PRESTITIA INTERESSE E ‘MUTUO FITTIZIO CON VENDITA FIDUCIARIA’ NELL’EGITTO ROMANO NUOVE ESEGESI DEI CHIROGRAFI DI ANTONIVS HERONIANVS (PMICH. VII 438 E PFOUAD I 45) CHIROGRAPHVM E STIPVLATIO NELLA PRASSI DOCUMENTALE E NELLA GIURISPRUDENZA

Felice Costabile

Abstract


INTEREST LOANS AND ‘FICTIOUS MORTAGE WITH FIDUCIARY SALE’ IN ROMAN EGYPT.
NEW EXEGESIS OF CHIROGRAPHS OF ANTONIVS HERONIANVS (PMIC. VII 438 AND PFOUAD I 45).
CHIROGRAH AND STIPVLATIO IN DOCUMENTAL PRACTICE AND IN JURISPRUDENCE
Two money loan chirographa in Latin by the same debtor, Antonius Heronianus, from the 140p (PMich.
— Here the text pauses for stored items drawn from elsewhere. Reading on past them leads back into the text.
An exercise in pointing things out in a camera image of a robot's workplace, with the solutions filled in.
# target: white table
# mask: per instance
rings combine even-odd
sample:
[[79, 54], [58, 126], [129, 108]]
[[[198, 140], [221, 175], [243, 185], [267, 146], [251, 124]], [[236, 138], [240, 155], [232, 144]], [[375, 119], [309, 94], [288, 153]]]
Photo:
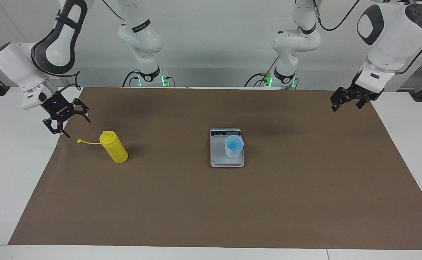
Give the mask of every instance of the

VII 438) and 153 p (PFouad I 45)
are examined, thanks to new readings and through an interdisciplinary analysis between prosopography, social status and citizenship of the contractors,
Ptolemaic law and Roman law. The first is so far the only chirographum in Egypt to which is added a stipulatio / sponsio, due to the fact
that the creditor, Julius Serenus, was a Roman citizen with good legal knowledge, so much so that he was probably the same person that a few
years later he entered the Council of the Prefect of Alexandria and Egypt. However, the quiritary sponsio was requested only for the capital,
while the wear was provided exclusively in the chirograph without indicating the interest rate. The reason for this seems to be that they were exorbitant
compared to the legal rate and had probably been deducted in advance. New decipherments of the text of PFouad I 45 allow us to understand
some anomalies in the form of this fictitious mortgage with trust sale of the arms by the creditor / seller Stlaccius Antistianus, decurion of
the same Dem(etrian?) auxiliary cavalry wing of the debtor in the II legion Traiana Fortis. The chirographum is equipped with the debtor’s signature
and the signatures of two witnesses: the first is the keeper of the weapons of the same legion and writes in Greek; the second writes in Latin
declaring to have been present in the camp at the time of writing the contract. In general, the signatures of the witnesses conclude the act, but
is added here a summary in Greek, which constitutes a diplomatic anomaly. The new decipherment and the relative proposed additions allow to
explain this anomaly: in the handwritten subscription the debtor had failed to remember the interests on the loan, while the chirographum had
been written in his name by a Latin scribe, who had foreseen the legal interests with a pactum adiectum in continenti. The Greek scribe adds a
summary, in which he recalls the agreed interests and their legal amount in relation to the capital. Finally, all the elements of conformity or discrepancy
of the documents with respect to the formal and contractual types of loan of money in Roman Italy and in the eastern and western provinces
of the empire in the I-II century after Christ are examined.